Here is the custom autograd.Function, please check it.
psROI_backward_fn = load_kernel('PSROIPoolBackward', kernel_backward_t)
class psRoI_Info:
def __init__(self):
self.forward_fn = load_kernel('PSROIPoolForward', kernel_forward_t)
self.outh, self.outw, self.spatial_scale = None, None, None
self.group_size = None
def set_para(self, pool_size, spatial_scale, group_size=None):
self.outh, self.outw, self.spatial_scale = pool_size[0], pool_size[1], spatial_scale
if group_size is None:
if pool_size[0] != pool_size[1]:
raise ValueError("pool_h_size must be equal with pool_w_size when the group_size is None")
self.group_size = pool_size[0]
else:
self.group_size = group_size
class psRoI(Function):
@staticmethod
def forward(ctx, x, rois, Info: psRoI_Info):
"""
:param ctx: context variable(similar to 'self')
:param x: input feature map
:param rois: rois generated by rpn,
note:this 'rois' is indices_and_rois combined indexes and rois
==> [batch_ind, x_min, y_min, x_max, y_max]
:return:
"""
# Ensure memory contiguous
x = x.contiguous()
rois = rois.contiguous()
in_size = B, C, H, W = x.size() # e.g.(b, 21 * 7 * 7, h, w)
N = rois.size(0) # the numbers of roi
if C % (Info.group_size * Info.group_size) != 0:
raise ValueError("The group_size must be an integral multiple of input_channel!")
out_dim = C // (Info.group_size * Info.group_size)

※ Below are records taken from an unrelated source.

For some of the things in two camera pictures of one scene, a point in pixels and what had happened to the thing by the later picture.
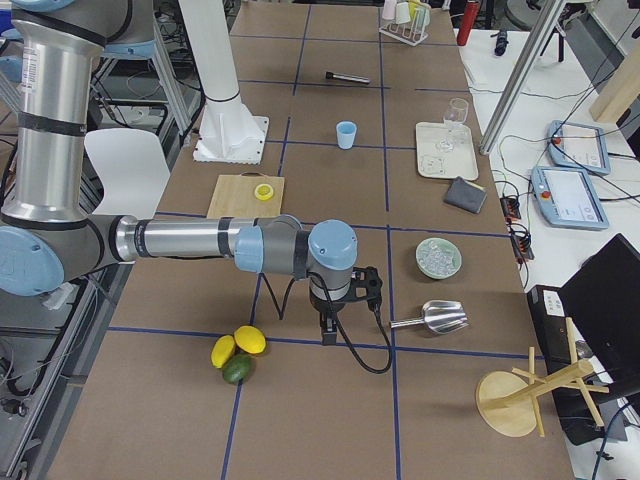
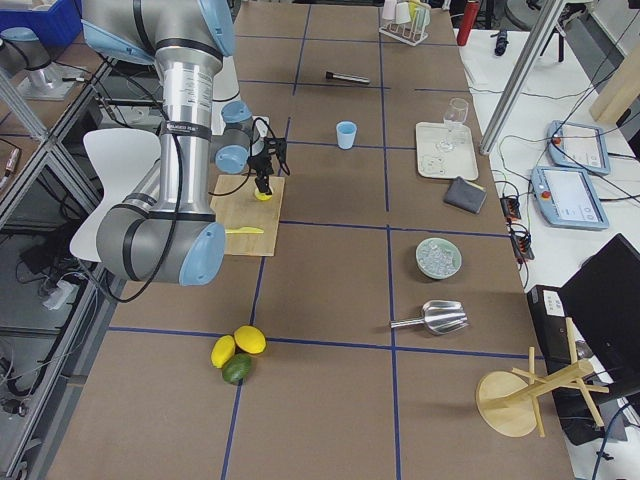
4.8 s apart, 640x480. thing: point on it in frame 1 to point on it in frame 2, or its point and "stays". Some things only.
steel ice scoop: x=440 y=316 stays
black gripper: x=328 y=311 to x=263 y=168
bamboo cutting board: x=234 y=196 stays
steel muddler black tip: x=340 y=76 stays
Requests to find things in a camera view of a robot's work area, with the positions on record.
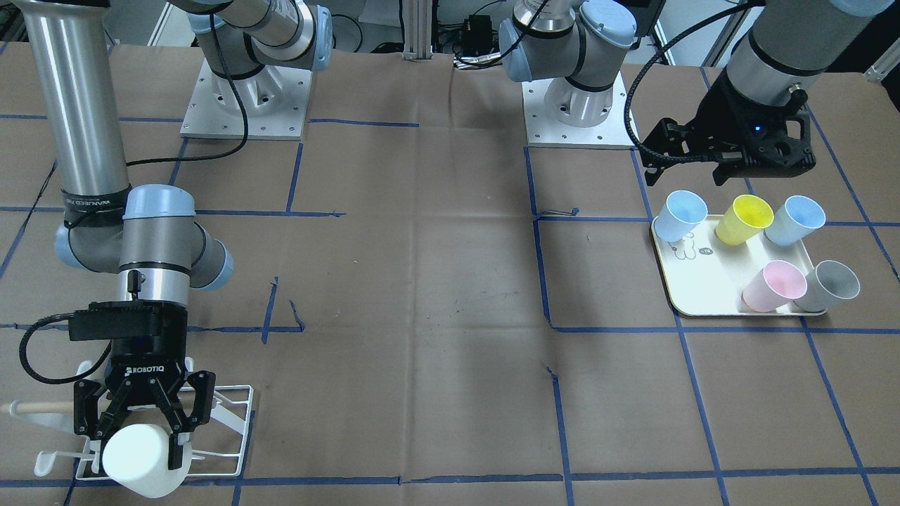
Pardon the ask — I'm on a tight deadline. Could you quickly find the yellow cup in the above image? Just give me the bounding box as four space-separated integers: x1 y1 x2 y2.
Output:
714 195 774 246

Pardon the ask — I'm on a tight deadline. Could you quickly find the aluminium frame post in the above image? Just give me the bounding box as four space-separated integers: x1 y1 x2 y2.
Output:
399 0 436 61

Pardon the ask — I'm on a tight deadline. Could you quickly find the cream serving tray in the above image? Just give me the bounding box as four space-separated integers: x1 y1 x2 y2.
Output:
649 214 814 317

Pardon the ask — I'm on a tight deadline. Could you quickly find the light blue cup far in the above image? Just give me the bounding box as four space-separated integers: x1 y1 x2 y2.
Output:
653 190 708 242

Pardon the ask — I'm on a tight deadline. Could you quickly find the grey cup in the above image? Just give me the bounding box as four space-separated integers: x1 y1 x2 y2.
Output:
794 260 861 313

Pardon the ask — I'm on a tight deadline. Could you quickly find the light blue cup near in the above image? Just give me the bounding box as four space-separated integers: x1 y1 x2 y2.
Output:
763 195 826 247

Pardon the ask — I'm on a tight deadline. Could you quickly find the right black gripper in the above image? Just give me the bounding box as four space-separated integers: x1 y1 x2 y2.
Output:
70 301 216 470

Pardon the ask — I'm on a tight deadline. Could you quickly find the white ikea cup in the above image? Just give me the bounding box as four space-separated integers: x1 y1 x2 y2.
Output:
101 424 192 498

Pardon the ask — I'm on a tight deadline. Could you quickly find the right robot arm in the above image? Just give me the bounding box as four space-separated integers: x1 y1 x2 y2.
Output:
16 1 233 473

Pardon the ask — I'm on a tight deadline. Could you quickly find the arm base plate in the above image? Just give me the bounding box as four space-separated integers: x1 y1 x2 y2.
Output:
522 74 634 150
180 62 313 141

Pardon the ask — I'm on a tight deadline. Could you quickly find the light blue cup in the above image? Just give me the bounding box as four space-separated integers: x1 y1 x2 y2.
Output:
653 190 708 242
763 195 826 247

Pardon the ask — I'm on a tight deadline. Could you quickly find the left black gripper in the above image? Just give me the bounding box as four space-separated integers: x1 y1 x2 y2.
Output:
641 74 816 186

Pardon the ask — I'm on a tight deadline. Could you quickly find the white wire cup rack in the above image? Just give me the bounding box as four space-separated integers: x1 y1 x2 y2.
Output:
2 384 255 498

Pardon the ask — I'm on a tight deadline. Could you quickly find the brown paper table cover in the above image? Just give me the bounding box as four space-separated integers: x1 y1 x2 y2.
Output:
0 42 900 506

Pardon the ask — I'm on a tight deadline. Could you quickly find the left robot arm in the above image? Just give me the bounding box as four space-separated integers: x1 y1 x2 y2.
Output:
498 1 891 186

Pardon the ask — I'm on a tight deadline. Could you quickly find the pink cup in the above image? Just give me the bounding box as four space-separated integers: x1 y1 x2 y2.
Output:
742 260 808 313

output = t.zeros(N, out_dim, Info.outh, Info.outw).cuda() # Used to save output
count = output.numel() # the number of sub regions for psROI
mapping_channel = torch.zeros(count, dtype=cp.int).cuda() # hich channel is the bottom data in
# Packing parameters
args = [count,
x.data_ptr(),
cp.float32(Info.spatial_scale), # must convert float param to cp.float32
C, H, W,
Info.outh,
Info.outw,
rois.data_ptr(),
out_dim,
Info.group_size,
output.data_ptr(),
mapping_channel.data_ptr(),
]
# create cuda stream so that Kernel calculation and data transmission can be executed asynchronously
stream = Stream(ptr=torch.cuda.current_stream().cuda_stream)
# using one-dimensional index for block and thread
Info.forward_fn(args=args,
block=(CUDA_NUM_THREADS, 1, 1),
grid=(GET_BLOCKS(count), 1, 1),
stream=stream)
# save info for backward
saveBackwardInfo_int = [count, N, out_dim, Info.outh, Info.outw]
saveBackwardInfo_int = torch.tensor(saveBackwardInfo_int)
ctx.save_for_backward(saveBackwardInfo_int, torch.tensor(in_size),
torch.tensor(Info.spatial_scale), rois, mapping_channel)
return output
@staticmethod
def backward(ctx, grad_output):
"""
the backward of psRoI_pooling
:param ctx: context variable
:param grad_output: gradient input(backward) of psRoI module
:return:
"""
# Here we must handle None grad_output tensor. In this case we
# can skip unnecessary computations and just return None.
if grad_output is None:
return None, None, None
grad_output = grad_output.contiguous()
int_info, in_size, spatial_scale, rois, mapping_channel = ctx.saved_tensors
count, N, out_dim, outh, outw = int_info.tolist()
in_size = tuple(in_size.tolist())
B, C, H, W = in_size # e.g.(b, 21 * 7 * 7, h, w)
grad_input = t.zeros(in_size).cuda() # developing cuda memory to save gradient for output
# create cuda stream
stream = Stream(ptr=torch.cuda.current_stream().cuda_stream)
args = [count,
grad_output.data_ptr(),
mapping_channel.data_ptr(),
N,
cp.float32(spatial_scale),
C, H, W,
outh, outw,
out_dim,
grad_input.data_ptr(),
rois.data_ptr(),
]
psROI_backward_fn(args=args,
block=(CUDA_NUM_THREADS, 1, 1),
grid=(GET_BLOCKS(grad_output.numel()), 1, 1),
stream=stream)
return grad_input, None, None # The 'None' indicates that backward to RPN and info is ignored
class PSRoIPooling2D(t.nn.Module):
def __init__(self, pool_size, spatial_scale, group_size=None):
super(PSRoIPooling2D, self).__init__()
pool_size = t_pair(pool_size)
# i.e. pool_size, spatial_scale = (7, 7), 1./16
self.RoI_Info = psRoI_Info()
self.RoI_Info.set_para(pool_size, spatial_scale, group_size=group_size)
self.psROI_md = psRoI()
def forward(self, x, rois):
"""
PS_ROI pooling forward
:param x: input feature map, shape:(b, c, h, w)
:param rois: rois generated by rpn, an example of the element:
[batch_ind, x_min, y_min, x_max, y_max]
:return: output
"""
return self.psROI_md.apply(x, rois, self.RoI_Info)
The class PSRoIPooling2D is instantiated (two object) and called by the upper model. Both kernel_forward_t and kernel_backward_t are the CUDA source code of psRoI.